The thesis is composed by a summarizing synopsis and 12 papers. The thesis has focused on the aging process with special attention to changes in functional ability. The purposes of the thesis are 1) to analyze changes in functional ability over time in old age, 2) to examine whether tiredness, social position and social relations are related to changes in functional ability in older adults and 3) to analyze consequences of disability in old age on mortality, utilization of social and health services, oral health and social relations.

The thesis is based on data (1) from the longitudinal studies of the 1914-population at the Center of Preventive Medicine in Glostrup from 1984 to1999/2000 (from age 70 to 85), (2) from the longitudinal NORA-study of the 1914-populations in Glostrup, Göteborg and Jyväskylä from 1989 to1994 (from age 75 to 80), and (3) from the 11/2 year follow-up survey in the Danish Intervention Study on Preventive Home Visits from 1999 to 2001.

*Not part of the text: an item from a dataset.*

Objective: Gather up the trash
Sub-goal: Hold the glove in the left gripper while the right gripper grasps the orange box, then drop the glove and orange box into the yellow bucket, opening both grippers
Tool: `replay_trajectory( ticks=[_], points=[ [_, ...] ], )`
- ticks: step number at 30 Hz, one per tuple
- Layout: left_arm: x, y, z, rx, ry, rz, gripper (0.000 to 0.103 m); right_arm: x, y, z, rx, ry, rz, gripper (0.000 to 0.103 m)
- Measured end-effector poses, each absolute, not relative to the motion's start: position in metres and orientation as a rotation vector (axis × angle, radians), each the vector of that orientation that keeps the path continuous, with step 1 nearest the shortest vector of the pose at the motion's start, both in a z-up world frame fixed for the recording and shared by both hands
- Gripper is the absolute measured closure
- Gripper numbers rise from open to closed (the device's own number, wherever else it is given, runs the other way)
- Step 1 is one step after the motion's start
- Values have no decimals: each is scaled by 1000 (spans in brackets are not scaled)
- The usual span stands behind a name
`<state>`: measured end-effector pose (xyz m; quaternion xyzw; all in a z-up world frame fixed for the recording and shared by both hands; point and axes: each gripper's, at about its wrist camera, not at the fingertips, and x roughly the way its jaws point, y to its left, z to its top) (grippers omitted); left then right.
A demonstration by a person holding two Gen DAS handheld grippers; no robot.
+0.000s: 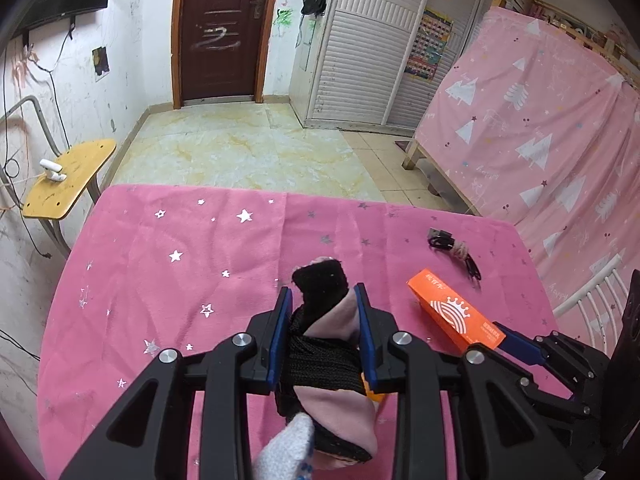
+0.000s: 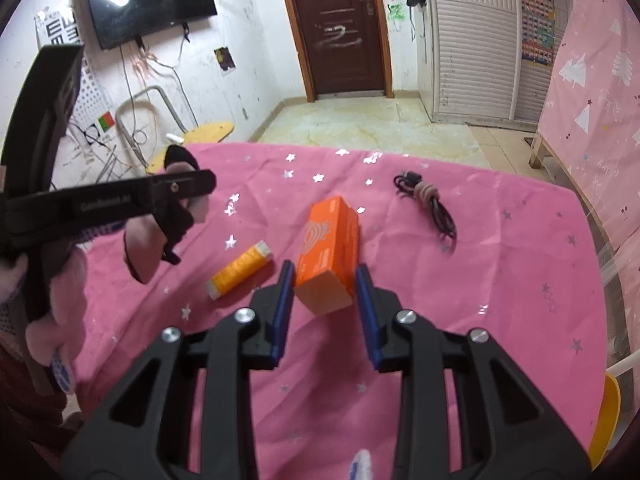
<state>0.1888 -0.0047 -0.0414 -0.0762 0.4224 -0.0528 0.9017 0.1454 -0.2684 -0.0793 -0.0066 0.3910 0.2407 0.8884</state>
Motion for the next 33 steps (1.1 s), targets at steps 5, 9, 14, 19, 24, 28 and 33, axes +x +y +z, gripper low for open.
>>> replay_trajectory(
  ticks=[5, 9, 14, 19, 24, 28, 33],
  points=[
    [186, -17, -36, -137, 868, -113, 80, 142, -284, -70, 35, 773, 495, 76],
    [183, -31, -31, -116, 864, -120, 80, 137, -302, -63, 62, 734, 487, 76],
    [179, -54, -21, -84, 851, -144, 80, 130, -331, -51, 101, 682, 453, 76],
    [172, -89, -7, -46, 829, -186, 80, 120, -370, -45, 149, 638, 397, 76],
    [162, -132, 4, -5, 807, -257, 80, 104, -414, -43, 182, 597, 318, 76],
    [148, -171, 11, 15, 786, -358, 80, 89, -453, -45, 204, 579, 241, 76],
    [132, -220, 18, 35, 761, -488, 80, 74, -500, -54, 224, 581, 144, 76]
  ],
)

There are several main results: 1) There are large variations in changes in functional ability in old age, and both deterioration and improvement of functional ability are rather common. The proportion of older adults with functional decline is larger among women than men, and among older than younger old adults. Furthermore, functional ability is not stable, which suggests that it is possible to postpone disability. 2) Tiredness in daily activities is an early indicator of functional decline, increased use of social and health services, less use of dental services, and mortality. Tiredness may capture initial dysregulations across a multiplicity of physiological and biological systems and may thus be an early sign of the aging process. 3) Present material wealth is strongly related to functional decline, but the effects are different for men and women. It is suggested that material wealth reflects the consequences of living conditions throughout the life-course. 4) Having more extensive social relations reduces the risk of functional decline and of not recovering from disability. More aspects of social relations are related to changes in functional ability among women than men. 5) Older disabled adults are at larger risk of dying, of using more social and health services, of not using dental services regularly, of poor oral health and of decrease in social relations compared to non-disabled older persons. 6) The results showed gender differences in changes in functional ability, and in the way social position and social relations were related to these changes. 7) It is possible to perform analysis of change in functional ability both with and without the dead. Most of the problems of loss to follow-up in longitudinal studies of older adults are avoided when the dead are included in the study of functional decline.